Historical society officials are remaining tight-lipped on what sites the consultants will include in their next report. The only site they confirmed the consultants will look at is the library's parking lot.

One other site expected to be included on the list is the "hole in the ground" one block up from the library at the corner of 16th and Market streets. A developer recently purchased the site from the Noe Valley church that had hoped to build a new sanctuary on the property but put the lot up for sale last year.

Boneberg declined to comment when asked specifically about the property, but he did say several people have approached the society about being incorporated into their own development projects.

"I am not at liberty to say, but more than one party has invited us to consider locations," he said.

Romesburg said the society is only interested in sites in the Castro or near the city's Museum Row along Mission Street south of Market, where the society currently leases a third floor suite.

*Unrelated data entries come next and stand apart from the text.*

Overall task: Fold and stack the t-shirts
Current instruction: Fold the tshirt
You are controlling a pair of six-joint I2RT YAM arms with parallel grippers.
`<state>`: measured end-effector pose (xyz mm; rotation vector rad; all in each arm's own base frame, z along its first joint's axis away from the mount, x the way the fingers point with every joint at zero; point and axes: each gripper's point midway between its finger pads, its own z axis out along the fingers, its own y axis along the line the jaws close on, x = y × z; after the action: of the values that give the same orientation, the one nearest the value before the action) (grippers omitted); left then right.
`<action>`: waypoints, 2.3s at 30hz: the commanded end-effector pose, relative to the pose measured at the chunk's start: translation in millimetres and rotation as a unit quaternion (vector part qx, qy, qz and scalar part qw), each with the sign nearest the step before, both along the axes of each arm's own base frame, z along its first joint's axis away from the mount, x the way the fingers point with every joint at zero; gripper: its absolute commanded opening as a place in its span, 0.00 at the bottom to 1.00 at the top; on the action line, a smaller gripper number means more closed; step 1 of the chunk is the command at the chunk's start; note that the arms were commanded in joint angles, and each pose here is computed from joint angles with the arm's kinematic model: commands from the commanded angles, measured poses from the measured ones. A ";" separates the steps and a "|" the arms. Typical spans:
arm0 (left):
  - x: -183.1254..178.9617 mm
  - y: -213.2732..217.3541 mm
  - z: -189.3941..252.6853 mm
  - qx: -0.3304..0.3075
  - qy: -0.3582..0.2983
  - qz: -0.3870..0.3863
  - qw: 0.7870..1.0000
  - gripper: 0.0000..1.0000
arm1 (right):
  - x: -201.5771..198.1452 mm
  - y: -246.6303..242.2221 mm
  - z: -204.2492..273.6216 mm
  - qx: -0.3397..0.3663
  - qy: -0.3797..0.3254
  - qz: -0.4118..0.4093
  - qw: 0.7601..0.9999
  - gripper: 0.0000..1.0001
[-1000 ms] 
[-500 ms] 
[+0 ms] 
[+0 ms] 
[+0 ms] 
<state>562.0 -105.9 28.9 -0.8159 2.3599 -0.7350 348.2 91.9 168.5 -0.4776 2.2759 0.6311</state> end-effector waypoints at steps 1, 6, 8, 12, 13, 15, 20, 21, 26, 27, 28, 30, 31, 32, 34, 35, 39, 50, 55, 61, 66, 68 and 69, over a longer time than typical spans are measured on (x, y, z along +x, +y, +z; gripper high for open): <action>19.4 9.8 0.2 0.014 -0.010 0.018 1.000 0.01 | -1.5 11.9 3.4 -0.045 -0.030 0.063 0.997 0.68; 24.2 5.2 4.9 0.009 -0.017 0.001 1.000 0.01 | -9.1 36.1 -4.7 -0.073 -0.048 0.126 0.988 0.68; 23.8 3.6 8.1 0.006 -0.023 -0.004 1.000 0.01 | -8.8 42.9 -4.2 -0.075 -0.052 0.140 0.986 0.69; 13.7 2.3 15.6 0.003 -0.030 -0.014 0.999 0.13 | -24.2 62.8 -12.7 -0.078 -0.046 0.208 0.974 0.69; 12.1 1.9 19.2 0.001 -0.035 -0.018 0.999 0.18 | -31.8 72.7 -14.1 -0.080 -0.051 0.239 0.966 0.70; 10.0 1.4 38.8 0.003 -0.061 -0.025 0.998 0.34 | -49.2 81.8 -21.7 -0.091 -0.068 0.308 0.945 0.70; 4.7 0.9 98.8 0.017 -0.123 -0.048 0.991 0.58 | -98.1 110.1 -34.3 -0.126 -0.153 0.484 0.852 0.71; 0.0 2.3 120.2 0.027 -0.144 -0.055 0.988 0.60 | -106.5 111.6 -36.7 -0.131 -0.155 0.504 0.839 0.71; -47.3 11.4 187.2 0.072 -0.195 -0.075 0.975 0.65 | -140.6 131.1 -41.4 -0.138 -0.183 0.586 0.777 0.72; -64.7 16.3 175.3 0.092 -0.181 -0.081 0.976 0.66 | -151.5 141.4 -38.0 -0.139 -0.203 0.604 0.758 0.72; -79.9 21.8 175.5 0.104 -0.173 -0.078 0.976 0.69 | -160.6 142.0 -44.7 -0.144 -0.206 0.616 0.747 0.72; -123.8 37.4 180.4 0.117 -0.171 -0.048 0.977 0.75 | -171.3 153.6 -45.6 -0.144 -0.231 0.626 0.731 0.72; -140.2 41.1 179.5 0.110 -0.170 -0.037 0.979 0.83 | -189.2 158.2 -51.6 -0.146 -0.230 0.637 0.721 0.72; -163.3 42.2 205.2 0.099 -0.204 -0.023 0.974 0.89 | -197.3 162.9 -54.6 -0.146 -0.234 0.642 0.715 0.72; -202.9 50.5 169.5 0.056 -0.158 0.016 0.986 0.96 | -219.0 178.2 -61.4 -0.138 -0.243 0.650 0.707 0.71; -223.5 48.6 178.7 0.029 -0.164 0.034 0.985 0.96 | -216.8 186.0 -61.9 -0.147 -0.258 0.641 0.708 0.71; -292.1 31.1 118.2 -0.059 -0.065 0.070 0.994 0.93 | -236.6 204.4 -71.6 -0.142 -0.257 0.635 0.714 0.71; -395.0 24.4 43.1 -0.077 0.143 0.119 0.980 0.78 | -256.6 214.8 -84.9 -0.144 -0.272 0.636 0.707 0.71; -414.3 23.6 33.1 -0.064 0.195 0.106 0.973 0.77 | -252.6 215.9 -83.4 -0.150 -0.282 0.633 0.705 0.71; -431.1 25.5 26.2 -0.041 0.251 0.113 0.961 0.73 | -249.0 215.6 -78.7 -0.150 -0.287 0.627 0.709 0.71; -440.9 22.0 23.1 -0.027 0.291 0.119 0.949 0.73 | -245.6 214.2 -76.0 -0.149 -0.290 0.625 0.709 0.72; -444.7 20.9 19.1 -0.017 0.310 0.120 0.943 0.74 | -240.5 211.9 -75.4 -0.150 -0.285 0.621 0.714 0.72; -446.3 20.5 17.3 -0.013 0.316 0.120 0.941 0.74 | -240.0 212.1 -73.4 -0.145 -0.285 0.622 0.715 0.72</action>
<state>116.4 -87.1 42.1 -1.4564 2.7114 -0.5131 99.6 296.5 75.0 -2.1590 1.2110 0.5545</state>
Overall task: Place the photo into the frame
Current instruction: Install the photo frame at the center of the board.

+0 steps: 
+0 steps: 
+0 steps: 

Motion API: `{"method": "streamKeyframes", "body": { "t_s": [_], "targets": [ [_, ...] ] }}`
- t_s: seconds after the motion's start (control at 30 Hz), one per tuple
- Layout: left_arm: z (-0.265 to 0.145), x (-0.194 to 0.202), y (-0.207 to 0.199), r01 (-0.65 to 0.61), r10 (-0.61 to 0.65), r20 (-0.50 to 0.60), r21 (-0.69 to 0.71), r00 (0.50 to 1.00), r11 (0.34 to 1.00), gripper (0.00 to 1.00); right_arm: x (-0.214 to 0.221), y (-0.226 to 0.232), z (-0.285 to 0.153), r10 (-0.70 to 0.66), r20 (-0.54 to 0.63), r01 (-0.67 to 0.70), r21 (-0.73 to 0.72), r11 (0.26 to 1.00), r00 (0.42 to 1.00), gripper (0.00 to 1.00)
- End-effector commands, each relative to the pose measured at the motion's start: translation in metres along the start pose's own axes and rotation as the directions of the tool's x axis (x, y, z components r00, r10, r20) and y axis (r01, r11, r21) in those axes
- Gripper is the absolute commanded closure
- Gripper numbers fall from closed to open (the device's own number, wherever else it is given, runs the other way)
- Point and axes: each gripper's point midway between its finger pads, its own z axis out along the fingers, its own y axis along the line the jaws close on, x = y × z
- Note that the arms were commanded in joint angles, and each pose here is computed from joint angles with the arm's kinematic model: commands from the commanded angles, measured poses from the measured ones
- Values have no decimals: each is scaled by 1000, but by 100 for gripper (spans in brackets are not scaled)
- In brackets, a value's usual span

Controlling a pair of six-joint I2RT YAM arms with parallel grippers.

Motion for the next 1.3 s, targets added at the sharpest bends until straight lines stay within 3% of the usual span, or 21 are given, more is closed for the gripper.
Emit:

What is also certain is any move is at least another four to five years away, said Boneberg, who wants to first increase the society's budget from around $300,000 now to $2 million within four years. He also wants to hire a managing archivist on a part-time basis this year, and by 2008 bring himself, the archivist and an operations manager position full-time.

"We need to grow to be able to make a move five years down the line," he said.

Romesburg said the board backs Boneberg's plan.

"The bottom line about a plan for a new home is that we're excited to advance the effort, but it isn't the central push of our institution right now. We want to ensure that our movement toward a permanent home not take energies away from all the expanding, effective work we do (and will continue to do) to give our queer lives the legacy and remembrance they deserve," he wrote in an e-mail.